CS计算机代考程序代写 cuda Perceptrons¶

Perceptrons¶

Implementation of the classic Perceptron by Frank Rosenblatt for binary classification (here: 0/1 class labels) in PyTorch

Imports¶
In [1]:
import numpy as np
import matplotlib.pyplot as plt
import torch
%matplotlib inline

Preparing a toy dataset¶
In [2]:
##########################
### DATASET
##########################

data = np.genfromtxt(‘perceptron_toydata.txt’, delimiter=’\t’)
X, y = data[:, :2], data[:, 2]
y = y.astype(np.int)

print(‘Class label counts:’, np.bincount(y))
print(‘X.shape:’, X.shape)
print(‘y.shape:’, y.shape)

# Shuffling & train/test split
shuffle_idx = np.arange(y.shape[0])
shuffle_rng = np.random.RandomState(123)
shuffle_rng.shuffle(shuffle_idx)
X, y = X[shuffle_idx], y[shuffle_idx]

X_train, X_test = X[shuffle_idx[:70]], X[shuffle_idx[70:]]
y_train, y_test = y[shuffle_idx[:70]], y[shuffle_idx[70:]]

# Normalize (mean zero, unit variance)
mu, sigma = X_train.mean(axis=0), X_train.std(axis=0)
X_train = (X_train – mu) / sigma
X_test = (X_test – mu) / sigma

Class label counts: [50 50]
X.shape: (100, 2)
y.shape: (100,)
In [3]:
plt.scatter(X_train[y_train==0, 0], X_train[y_train==0, 1], label=’class 0′, marker=’o’)
plt.scatter(X_train[y_train==1, 0], X_train[y_train==1, 1], label=’class 1′, marker=’s’)
plt.title(‘Training set’)
plt.xlabel(‘feature 1’)
plt.ylabel(‘feature 2′)
plt.xlim([-3, 3])
plt.ylim([-3, 3])
plt.legend()
plt.show()


In [4]:
plt.scatter(X_test[y_test==0, 0], X_test[y_test==0, 1], label=’class 0′, marker=’o’)
plt.scatter(X_test[y_test==1, 0], X_test[y_test==1, 1], label=’class 1′, marker=’s’)
plt.title(‘Test set’)
plt.xlabel(‘feature 1’)
plt.ylabel(‘feature 2’)
plt.xlim([-3, 3])
plt.ylim([-3, 3])
plt.legend()
plt.show()

Defining the Perceptron model¶
In [5]:
device = torch.device(“cuda:0” if torch.cuda.is_available() else “cpu”)

class Perceptron():
def __init__(self, num_features):
self.num_features = num_features
self.weights = torch.zeros(num_features, 1,
dtype=torch.float32, device=device)
self.bias = torch.zeros(1, dtype=torch.float32, device=device)

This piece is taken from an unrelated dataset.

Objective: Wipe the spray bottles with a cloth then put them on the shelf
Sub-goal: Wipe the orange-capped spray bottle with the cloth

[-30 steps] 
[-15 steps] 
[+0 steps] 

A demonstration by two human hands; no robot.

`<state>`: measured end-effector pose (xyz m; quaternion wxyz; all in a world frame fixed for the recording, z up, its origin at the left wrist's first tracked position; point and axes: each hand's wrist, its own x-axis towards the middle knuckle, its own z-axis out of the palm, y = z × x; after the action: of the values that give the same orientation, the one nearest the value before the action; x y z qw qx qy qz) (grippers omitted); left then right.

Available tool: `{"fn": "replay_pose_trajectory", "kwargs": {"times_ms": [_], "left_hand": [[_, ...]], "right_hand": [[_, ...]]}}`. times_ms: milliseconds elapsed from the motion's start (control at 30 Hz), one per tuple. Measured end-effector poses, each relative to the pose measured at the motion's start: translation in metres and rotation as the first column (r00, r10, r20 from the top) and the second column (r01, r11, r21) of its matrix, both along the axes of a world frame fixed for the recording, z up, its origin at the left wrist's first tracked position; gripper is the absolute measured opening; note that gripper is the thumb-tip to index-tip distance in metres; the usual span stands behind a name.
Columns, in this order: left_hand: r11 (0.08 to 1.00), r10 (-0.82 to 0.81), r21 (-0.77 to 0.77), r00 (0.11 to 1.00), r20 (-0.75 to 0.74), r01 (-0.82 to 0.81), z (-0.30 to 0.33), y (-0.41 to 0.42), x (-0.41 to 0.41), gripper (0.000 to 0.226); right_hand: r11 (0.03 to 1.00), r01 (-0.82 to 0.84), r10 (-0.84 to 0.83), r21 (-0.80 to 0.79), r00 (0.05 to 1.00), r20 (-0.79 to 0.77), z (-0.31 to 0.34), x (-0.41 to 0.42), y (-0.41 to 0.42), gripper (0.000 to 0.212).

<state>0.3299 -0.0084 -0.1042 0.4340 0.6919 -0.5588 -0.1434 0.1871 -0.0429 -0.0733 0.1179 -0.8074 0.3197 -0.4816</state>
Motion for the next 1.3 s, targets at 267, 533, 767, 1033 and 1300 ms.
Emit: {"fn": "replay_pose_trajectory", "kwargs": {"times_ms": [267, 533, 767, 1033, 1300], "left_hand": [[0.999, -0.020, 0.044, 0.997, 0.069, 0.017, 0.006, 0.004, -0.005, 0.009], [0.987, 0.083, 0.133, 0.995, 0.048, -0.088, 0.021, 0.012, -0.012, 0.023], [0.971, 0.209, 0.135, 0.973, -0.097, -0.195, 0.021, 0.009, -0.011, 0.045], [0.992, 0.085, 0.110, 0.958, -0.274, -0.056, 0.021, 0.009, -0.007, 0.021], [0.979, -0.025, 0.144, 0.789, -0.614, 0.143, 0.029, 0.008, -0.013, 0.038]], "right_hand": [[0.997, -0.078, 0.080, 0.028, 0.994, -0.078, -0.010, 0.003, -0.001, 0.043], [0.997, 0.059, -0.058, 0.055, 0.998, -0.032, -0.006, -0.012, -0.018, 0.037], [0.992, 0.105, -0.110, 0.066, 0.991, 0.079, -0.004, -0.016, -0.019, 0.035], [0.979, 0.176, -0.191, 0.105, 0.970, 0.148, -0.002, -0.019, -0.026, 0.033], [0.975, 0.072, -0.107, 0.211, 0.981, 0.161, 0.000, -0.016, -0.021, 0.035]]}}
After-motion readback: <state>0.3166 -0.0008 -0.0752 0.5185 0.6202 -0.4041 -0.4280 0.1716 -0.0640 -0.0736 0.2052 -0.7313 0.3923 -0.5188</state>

# placeholder vectors so they don’t
# need to be recreated each time
self.ones = torch.ones(1)
self.zeros = torch.zeros(1)

def forward(self, x):
linear = torch.add(torch.mm(x, self.weights), self.bias)
predictions = torch.where(linear > 0., self.ones, self.zeros)
return predictions

def backward(self, x, y):
predictions = self.forward(x)
errors = y – predictions
return errors

def train(self, x, y, epochs):
for e in range(epochs):

for i in range(y.shape[0]):
# use view because backward expects a matrix (i.e., 2D tensor)
errors = self.backward(x[i].reshape(1, self.num_features), y[i]).reshape(-1)
self.weights += (errors * x[i]).reshape(self.num_features, 1)
self.bias += errors

def evaluate(self, x, y):
predictions = self.forward(x).reshape(-1)
accuracy = torch.sum(predictions == y).float() / y.shape[0]
return accuracy

Training the Perceptron¶
In [6]:
ppn = Perceptron(num_features=2)

X_train_tensor = torch.tensor(X_train, dtype=torch.float32, device=device)
y_train_tensor = torch.tensor(y_train, dtype=torch.float32, device=device)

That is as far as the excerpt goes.